“Daniel. Daniel Carter.”
“Thank you, Daniel. I don’t know what I would’ve done without you.”
“Well, you’d be late. Like me,” he joked.
“Go,” he added. “Good luck with the new job.”
She smiled, got in, and disappeared into traffic. Daniel jumped into his own car, not noticing the small USB drive slipping from the inner pocket of his briefcase onto her passenger seat.
At 7:42, Daniel burst into County Civil Court Five, shirt damp with sweat, briefcase barely holding together. A guard pointed him toward Room 2B. The hallway felt like it stretched for miles.
Inside, he immediately saw Attorney Martin Cole: expensive suit, smug smile, the air of a man who thought he’d already won. Next to him sat Jenna Collins, neatly dressed, eyes cold.
Then he saw the judge in a black robe at the bench—solemn, composed.
The woman from the flat tire.
“Mr. Daniel Carter?” the clerk called.
“Present,” he said, swallowing hard.
The judge looked up for the first time, frowning just slightly. Something flickered in her expression, then vanished.
“Let’s proceed,” she said. “Case 4752023. NovaCore Systems, represented by Attorney Martin Cole and Ms. Jenna Collins, accuses Mr. Daniel Carter of theft of a laptop containing confidential information.
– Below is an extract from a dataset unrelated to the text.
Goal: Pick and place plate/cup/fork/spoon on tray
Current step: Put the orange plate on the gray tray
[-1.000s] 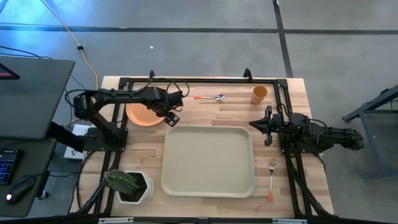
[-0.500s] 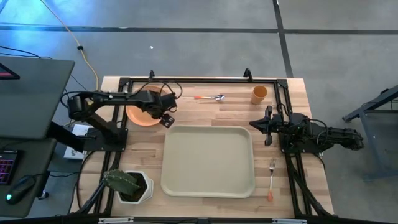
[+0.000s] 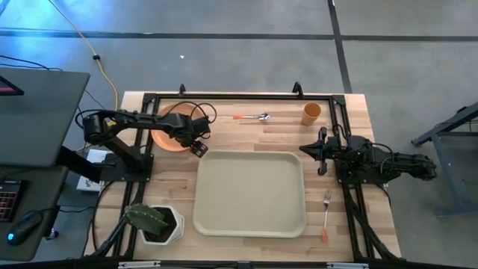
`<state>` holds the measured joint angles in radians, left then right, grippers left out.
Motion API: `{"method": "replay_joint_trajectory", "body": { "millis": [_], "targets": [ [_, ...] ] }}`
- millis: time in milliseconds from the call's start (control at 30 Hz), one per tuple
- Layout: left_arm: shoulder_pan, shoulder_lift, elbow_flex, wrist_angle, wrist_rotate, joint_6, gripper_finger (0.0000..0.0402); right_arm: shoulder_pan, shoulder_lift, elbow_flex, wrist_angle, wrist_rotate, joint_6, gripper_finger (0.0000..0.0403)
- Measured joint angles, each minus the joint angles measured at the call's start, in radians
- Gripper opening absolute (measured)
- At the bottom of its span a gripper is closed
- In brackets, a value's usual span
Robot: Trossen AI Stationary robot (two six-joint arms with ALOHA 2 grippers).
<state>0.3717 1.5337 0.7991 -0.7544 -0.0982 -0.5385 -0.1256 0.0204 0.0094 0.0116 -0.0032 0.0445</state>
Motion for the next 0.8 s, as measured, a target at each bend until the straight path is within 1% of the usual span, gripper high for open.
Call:
{"method": "replay_joint_trajectory", "body": {
  "millis": [100, 200, 333, 400, 533, 600, 700, 800],
  "targets": [
    [0.000, 0.000, -0.010, 0.006, -0.001, 0.000, 0.0170, 0.000, 0.000, 0.000, 0.000, 0.000, 0.000, 0.0000],
    [0.000, 0.000, -0.015, 0.000, -0.002, 0.001, 0.0119, 0.000, 0.000, 0.000, 0.000, 0.000, 0.000, 0.0000],
    [-0.001, -0.001, -0.014, 0.008, -0.005, 0.041, 0.0040, 0.000, 0.000, 0.000, 0.000, 0.000, 0.000, 0.0000],
    [-0.001, -0.002, -0.012, 0.013, -0.011, 0.061, 0.0015, 0.000, 0.000, 0.000, 0.000, 0.000, 0.000, 0.0000],
    [-0.001, -0.002, -0.008, 0.007, -0.011, 0.073, 0.0016, 0.000, 0.000, 0.000, 0.000, 0.000, 0.000, 0.0000],
    [-0.001, -0.001, 0.007, -0.010, -0.012, 0.085, 0.0010, 0.000, 0.000, 0.000, 0.000, 0.000, 0.000, 0.0000],
    [0.000, -0.011, 0.039, -0.034, -0.019, 0.109, 0.0005, 0.000, 0.000, 0.000, 0.000, 0.000, 0.000, 0.0000],
    [0.002, -0.018, 0.100, -0.091, -0.042, 0.141, 0.0003, 0.000, 0.000, 0.000, 0.000, 0.000, 0.000, 0.0000]
  ]
}}
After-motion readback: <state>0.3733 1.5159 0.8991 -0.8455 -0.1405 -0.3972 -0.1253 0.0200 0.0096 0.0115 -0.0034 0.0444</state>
“Mr. Cole, present the facts.”
Cole rose smoothly. “Your Honor, Mr. Carter was an employee at NovaCore. Two weeks ago, a laptop vanished. Security shows no one entering or leaving after hours except the defendant. Ms. Collins, who supervised the area, confirms he had access. We seek damages.”
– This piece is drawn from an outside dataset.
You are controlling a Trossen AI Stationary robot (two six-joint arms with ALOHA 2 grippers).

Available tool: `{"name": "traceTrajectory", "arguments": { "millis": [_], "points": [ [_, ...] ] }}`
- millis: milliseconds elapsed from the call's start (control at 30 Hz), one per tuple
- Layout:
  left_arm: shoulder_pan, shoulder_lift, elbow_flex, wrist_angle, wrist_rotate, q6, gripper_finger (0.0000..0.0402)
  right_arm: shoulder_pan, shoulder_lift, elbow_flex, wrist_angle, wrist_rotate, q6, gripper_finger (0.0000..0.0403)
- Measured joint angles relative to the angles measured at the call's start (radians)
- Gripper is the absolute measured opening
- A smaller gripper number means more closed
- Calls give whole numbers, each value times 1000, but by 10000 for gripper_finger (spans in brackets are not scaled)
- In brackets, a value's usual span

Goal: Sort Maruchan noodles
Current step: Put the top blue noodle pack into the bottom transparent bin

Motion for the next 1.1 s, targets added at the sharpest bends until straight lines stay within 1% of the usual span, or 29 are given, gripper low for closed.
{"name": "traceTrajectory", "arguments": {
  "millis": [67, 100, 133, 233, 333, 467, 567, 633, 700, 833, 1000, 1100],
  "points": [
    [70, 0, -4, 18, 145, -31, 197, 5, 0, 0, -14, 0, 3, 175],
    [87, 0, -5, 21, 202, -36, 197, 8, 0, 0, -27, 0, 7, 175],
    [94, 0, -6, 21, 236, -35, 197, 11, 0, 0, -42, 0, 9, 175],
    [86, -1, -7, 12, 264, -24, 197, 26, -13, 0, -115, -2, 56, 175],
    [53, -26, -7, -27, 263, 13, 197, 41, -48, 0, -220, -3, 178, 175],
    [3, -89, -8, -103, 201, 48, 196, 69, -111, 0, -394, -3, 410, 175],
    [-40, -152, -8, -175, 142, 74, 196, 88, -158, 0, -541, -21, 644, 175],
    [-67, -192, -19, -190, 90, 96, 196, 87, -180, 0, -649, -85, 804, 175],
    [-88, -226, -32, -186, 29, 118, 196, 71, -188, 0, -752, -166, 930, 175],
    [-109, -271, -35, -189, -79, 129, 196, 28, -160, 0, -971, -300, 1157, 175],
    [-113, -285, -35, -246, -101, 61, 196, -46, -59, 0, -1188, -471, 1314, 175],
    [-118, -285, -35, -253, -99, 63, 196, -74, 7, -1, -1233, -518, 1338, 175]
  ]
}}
The judge turned to Daniel. “Mr. Carter, how do you plead?”
“Not guilty, Your Honor. I never took that laptop. I have a video that proves it wasn’t me. It shows Ms. Collins leaving with the equipment after hours. It’s on a USB drive.”
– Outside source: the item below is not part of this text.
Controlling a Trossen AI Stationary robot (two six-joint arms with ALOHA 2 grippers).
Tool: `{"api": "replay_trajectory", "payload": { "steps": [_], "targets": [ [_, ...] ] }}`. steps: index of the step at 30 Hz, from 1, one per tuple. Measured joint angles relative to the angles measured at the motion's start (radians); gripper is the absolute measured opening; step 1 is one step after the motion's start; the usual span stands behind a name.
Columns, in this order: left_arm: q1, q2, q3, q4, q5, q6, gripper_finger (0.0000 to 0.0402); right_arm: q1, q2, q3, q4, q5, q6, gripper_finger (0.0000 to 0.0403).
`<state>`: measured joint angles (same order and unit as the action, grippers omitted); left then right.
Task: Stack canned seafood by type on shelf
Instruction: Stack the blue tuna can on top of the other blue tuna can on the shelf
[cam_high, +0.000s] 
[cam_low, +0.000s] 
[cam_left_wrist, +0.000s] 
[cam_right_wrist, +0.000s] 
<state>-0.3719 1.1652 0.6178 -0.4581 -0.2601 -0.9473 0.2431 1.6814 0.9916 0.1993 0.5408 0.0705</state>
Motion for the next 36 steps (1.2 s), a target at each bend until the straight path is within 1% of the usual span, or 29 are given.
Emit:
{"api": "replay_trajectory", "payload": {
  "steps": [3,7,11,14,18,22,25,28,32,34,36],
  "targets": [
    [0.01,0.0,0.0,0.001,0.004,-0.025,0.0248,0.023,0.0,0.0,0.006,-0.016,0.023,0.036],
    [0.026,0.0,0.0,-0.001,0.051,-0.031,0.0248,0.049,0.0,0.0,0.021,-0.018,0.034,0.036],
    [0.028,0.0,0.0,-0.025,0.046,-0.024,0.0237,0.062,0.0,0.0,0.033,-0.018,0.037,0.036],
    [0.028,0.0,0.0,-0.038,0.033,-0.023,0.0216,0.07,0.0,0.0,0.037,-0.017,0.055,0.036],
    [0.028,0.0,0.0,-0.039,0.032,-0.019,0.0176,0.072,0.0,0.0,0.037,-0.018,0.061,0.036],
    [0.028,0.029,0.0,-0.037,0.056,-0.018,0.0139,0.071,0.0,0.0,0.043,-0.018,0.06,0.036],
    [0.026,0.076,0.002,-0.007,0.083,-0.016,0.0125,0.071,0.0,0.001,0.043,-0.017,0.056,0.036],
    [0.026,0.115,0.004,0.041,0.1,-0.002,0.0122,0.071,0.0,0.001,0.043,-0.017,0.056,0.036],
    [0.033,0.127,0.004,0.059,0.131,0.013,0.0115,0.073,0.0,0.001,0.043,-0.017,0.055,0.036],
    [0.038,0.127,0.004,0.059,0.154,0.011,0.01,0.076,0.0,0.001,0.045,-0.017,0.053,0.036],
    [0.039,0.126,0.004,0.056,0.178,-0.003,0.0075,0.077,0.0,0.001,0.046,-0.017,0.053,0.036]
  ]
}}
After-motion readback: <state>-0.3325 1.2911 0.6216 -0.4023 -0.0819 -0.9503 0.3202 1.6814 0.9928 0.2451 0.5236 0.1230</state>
Daniel opened the briefcase, hands slick with sweat, and dug through papers, cables, discs. Nothing.
The silence thickened.
“I brought it,” he insisted. “I’m sure. It has to be here.”
“Do you have a digital backup? Any copy?” the judge asked.
“No, Your Honor. It’s the only copy—but it exists. I swear. I’m being set up.”
Cole smirked. “How convenient to ‘forget’ it.”
The judge raised a hand. “Enough. The court will recess. Mr. Carter, find that evidence. Without proof, your testimony is just words.”
When everyone left, Daniel stayed, feeling everything crumble. This was supposed to be the day he cleared his name.
In the hallway, he paced, rifling through the briefcase again, checking his jacket, his pants. Nothing. His heart thudded in his throat.
He leaned against a column and forced his mind to replay the morning: apartment, car, drive, stop—
“The woman. The tire,” he whispered.
He saw it clearly: placing the briefcase on her passenger seat, reaching in for the rag, never closing it properly.
He checked the time. Twenty-two minutes until the hearing resumed.
He raced downstairs, asked for the staff parking lot, flashed his ID, and lied: he’d left his keys in a judge’s car.
“Name of the judge?” the guard asked.
He hesitated. “Young woman. She was in Room 2B this morning.”
After a brief radio exchange, another guard led him to sublevel two, where a dark gray Mazda sat.
“There,” the guard said.
Daniel recognized the tiny grease stain on the trunk. His.
“I just need a quick look. It’s urgent,” he said.